● Brief:
Search the data for the string "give", and report each line where it is found.

● Recorded information:
····················

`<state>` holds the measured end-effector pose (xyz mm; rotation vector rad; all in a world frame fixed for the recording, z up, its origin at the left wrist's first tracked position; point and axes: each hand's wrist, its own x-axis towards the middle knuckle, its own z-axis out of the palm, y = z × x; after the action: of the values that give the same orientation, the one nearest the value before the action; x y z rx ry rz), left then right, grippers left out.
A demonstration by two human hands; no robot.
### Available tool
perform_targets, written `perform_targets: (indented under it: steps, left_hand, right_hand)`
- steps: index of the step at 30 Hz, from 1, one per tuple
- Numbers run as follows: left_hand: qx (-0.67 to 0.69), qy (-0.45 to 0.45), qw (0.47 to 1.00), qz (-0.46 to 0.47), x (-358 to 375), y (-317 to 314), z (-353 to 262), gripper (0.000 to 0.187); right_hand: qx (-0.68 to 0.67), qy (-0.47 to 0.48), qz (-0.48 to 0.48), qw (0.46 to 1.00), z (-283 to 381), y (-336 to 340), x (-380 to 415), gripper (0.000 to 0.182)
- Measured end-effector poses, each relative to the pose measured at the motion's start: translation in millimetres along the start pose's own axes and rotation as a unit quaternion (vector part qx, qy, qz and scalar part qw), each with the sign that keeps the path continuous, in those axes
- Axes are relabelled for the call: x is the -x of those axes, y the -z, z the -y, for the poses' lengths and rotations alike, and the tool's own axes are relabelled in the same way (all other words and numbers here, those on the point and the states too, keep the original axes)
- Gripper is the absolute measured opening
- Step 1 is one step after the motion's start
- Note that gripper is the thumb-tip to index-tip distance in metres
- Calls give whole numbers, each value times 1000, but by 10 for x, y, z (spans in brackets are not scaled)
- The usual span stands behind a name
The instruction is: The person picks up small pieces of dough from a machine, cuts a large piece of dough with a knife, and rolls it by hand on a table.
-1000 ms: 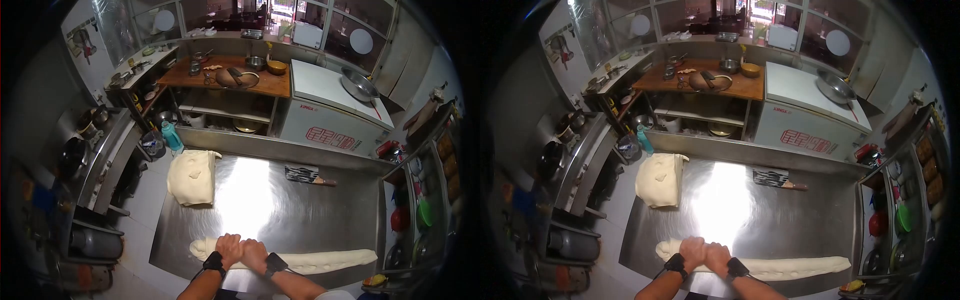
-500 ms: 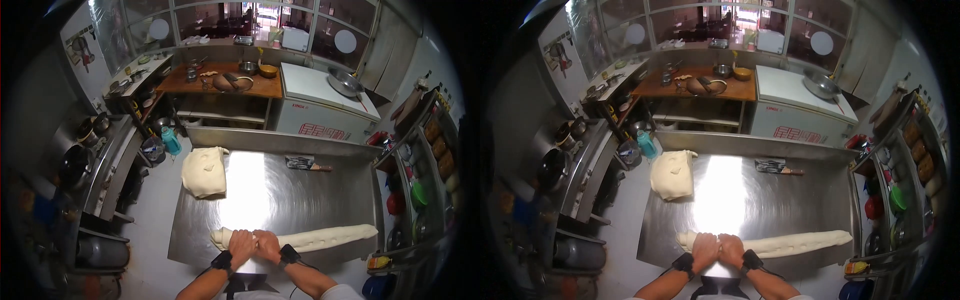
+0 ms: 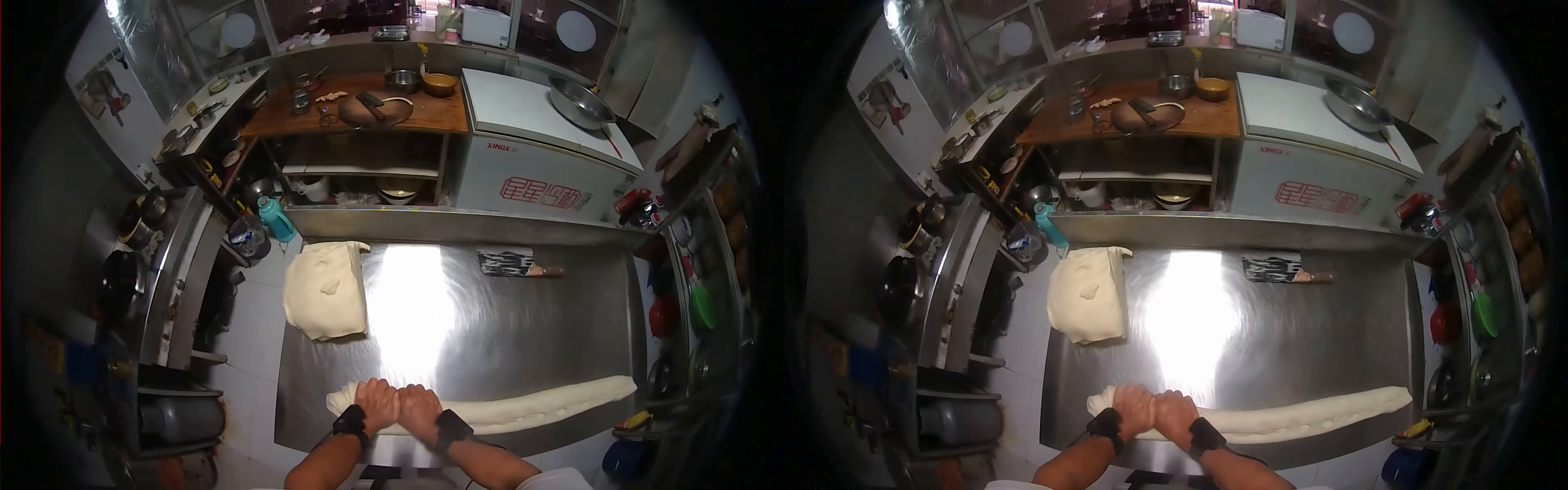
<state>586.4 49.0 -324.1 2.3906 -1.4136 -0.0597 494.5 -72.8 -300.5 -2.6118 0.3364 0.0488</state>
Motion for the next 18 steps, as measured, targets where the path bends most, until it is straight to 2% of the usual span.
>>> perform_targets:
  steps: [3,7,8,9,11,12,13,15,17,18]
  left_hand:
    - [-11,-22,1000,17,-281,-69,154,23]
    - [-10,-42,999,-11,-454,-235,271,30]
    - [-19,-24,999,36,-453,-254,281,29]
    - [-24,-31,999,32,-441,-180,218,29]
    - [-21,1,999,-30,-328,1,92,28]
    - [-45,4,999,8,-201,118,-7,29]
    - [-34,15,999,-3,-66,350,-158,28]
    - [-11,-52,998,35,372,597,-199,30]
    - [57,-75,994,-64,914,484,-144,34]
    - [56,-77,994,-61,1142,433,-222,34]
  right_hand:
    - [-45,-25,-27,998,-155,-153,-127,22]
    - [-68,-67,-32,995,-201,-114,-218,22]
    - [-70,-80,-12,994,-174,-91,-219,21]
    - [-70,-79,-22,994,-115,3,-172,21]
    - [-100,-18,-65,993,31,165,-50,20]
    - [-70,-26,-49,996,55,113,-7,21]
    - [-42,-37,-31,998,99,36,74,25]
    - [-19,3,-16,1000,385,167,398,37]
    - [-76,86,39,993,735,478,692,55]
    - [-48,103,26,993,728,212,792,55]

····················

● Output:
`<state>` holds the measured end-effector pose (xyz mm; rotation vector rad; all in a world frame fixed for the recording, z up, its origin at the left wrist's first tracked position; point and axes: each hand's wrist, its own x-axis towards the middle knuckle, its own z-axis out of the palm, y = z × x; after the action: of the values that give the same orientation, the one nearest the value before the action; x y z rx ry rz), left then right, grippers left out.
- Calls give whole numbers, each value times 1000, but by 10 for x, y, z (spans in brackets are not scaled)

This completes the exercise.